● Supplied records:
....

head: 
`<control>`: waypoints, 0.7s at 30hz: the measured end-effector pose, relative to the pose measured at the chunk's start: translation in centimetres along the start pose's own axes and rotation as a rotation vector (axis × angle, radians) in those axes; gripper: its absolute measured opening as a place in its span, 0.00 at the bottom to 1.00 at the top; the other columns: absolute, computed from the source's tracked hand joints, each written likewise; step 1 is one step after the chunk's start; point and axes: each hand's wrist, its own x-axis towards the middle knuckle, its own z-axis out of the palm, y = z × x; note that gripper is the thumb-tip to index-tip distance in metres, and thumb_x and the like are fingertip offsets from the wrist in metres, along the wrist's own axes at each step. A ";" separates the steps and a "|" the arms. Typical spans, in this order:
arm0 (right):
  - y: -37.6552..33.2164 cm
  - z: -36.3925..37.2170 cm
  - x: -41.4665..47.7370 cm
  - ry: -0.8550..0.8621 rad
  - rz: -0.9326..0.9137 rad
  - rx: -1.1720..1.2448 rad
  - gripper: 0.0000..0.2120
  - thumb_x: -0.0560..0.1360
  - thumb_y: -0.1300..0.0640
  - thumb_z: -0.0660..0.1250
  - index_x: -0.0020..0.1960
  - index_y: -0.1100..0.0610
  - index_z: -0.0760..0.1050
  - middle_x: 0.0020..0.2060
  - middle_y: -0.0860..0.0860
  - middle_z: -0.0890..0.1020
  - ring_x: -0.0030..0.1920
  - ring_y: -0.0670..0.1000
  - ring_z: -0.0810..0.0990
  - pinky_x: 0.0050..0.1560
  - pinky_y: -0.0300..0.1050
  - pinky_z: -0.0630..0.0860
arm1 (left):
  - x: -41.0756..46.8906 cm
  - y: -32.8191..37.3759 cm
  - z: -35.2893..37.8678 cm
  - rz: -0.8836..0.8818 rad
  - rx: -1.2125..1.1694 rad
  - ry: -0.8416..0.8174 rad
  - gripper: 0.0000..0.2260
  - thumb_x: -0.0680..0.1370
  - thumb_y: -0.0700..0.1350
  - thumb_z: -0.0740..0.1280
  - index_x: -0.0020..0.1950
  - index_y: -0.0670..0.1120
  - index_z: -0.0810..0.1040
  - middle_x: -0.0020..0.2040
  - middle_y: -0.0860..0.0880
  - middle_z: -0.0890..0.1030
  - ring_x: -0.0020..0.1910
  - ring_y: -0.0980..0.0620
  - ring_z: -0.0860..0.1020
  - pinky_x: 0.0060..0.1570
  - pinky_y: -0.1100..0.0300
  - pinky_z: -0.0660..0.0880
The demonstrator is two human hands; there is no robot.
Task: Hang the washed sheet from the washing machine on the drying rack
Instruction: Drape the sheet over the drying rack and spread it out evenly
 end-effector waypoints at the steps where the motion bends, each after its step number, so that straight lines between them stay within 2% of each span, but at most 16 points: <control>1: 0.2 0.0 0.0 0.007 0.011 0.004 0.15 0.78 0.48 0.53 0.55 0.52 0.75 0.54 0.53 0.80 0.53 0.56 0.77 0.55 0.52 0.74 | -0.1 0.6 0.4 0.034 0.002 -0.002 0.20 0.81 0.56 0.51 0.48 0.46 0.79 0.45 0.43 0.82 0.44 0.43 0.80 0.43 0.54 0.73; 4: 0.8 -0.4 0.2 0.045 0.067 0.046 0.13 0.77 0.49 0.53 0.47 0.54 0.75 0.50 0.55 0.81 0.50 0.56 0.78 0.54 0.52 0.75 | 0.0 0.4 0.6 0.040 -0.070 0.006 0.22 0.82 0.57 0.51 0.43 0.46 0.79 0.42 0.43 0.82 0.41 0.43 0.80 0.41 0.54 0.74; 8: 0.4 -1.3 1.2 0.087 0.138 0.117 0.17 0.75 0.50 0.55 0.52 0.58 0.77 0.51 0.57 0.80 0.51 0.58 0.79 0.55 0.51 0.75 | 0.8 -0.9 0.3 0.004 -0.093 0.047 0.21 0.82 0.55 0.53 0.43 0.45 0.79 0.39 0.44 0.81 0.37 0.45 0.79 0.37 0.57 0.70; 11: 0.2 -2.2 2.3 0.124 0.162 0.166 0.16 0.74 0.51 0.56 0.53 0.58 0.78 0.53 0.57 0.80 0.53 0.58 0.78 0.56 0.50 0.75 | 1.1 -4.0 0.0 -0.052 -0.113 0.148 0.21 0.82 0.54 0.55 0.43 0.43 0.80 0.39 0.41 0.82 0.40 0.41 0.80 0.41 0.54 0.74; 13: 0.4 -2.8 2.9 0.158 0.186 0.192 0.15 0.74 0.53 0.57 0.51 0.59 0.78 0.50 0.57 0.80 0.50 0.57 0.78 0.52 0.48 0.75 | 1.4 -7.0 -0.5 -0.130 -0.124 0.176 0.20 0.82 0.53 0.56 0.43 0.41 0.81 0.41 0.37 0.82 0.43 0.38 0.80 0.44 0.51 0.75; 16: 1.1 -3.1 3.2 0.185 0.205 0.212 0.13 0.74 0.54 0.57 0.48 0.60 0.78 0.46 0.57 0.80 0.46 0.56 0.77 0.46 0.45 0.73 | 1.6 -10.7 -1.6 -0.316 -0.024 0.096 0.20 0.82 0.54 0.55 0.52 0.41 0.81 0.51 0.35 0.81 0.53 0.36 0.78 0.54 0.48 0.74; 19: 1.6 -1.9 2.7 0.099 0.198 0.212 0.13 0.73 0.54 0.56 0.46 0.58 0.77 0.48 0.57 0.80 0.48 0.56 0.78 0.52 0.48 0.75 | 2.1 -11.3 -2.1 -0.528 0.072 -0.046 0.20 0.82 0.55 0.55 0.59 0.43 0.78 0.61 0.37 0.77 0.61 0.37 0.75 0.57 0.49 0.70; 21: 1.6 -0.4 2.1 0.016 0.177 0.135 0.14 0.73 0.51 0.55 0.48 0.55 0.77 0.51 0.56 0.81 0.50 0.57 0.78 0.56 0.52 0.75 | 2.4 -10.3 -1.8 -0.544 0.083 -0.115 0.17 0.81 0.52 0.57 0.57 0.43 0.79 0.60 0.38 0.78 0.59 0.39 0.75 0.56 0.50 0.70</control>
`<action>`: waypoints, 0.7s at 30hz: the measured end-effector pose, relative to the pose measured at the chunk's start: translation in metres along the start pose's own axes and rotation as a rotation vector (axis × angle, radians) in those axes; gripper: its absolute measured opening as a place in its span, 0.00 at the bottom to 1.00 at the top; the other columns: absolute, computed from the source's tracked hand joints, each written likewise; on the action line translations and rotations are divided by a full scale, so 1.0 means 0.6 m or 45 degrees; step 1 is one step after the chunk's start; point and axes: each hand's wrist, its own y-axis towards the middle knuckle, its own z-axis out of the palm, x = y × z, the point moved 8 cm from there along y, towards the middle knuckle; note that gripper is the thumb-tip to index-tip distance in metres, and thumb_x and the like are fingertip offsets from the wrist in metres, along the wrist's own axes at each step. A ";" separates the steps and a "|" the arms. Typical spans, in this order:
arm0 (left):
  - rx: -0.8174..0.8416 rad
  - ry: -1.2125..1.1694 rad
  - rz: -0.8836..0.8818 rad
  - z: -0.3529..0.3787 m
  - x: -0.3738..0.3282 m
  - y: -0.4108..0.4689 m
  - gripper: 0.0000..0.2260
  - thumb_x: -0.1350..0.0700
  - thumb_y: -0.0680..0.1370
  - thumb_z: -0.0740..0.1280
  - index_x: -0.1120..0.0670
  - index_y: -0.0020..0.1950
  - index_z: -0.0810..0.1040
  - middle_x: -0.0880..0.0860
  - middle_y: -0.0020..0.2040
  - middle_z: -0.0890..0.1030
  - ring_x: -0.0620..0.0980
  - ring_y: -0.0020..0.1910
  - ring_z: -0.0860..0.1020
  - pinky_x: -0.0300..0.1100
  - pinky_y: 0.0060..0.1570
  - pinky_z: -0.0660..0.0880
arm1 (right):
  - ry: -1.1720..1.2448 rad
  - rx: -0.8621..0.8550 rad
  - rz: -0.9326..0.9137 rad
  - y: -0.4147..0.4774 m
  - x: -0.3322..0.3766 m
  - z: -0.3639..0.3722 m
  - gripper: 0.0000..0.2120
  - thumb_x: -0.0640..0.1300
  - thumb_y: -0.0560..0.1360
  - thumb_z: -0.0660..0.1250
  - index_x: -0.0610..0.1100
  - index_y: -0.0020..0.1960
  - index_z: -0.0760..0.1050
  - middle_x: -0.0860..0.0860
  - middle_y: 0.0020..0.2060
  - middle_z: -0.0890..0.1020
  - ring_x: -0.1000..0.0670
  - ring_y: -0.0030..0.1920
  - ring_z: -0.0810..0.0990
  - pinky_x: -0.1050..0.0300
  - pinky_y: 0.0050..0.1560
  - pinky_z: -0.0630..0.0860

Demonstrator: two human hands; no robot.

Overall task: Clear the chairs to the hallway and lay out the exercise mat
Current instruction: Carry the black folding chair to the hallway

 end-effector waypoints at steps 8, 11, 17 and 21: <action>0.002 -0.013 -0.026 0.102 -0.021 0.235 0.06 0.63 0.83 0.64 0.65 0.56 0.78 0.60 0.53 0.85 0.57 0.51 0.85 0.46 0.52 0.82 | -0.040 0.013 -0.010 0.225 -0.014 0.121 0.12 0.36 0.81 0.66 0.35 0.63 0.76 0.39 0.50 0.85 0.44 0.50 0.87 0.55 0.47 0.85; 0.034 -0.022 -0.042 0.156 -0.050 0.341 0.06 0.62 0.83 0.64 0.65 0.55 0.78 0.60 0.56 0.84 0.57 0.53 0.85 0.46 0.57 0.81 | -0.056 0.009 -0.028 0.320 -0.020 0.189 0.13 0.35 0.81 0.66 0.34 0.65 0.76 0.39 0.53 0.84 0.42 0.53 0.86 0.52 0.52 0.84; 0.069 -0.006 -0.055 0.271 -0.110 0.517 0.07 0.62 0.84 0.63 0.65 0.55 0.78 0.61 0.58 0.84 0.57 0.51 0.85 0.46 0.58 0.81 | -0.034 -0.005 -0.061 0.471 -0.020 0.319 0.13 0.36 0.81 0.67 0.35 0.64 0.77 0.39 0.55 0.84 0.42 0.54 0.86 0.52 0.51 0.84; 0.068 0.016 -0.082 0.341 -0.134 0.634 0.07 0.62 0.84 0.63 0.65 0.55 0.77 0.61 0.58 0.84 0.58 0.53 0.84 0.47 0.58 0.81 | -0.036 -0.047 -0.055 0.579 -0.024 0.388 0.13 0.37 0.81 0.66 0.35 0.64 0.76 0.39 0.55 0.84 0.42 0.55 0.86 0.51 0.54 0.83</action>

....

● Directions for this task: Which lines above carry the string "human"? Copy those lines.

● Answer to the exercise:
The demonstrator is two human hands; there is no robot.
Demonstrator: two human hands; no robot.

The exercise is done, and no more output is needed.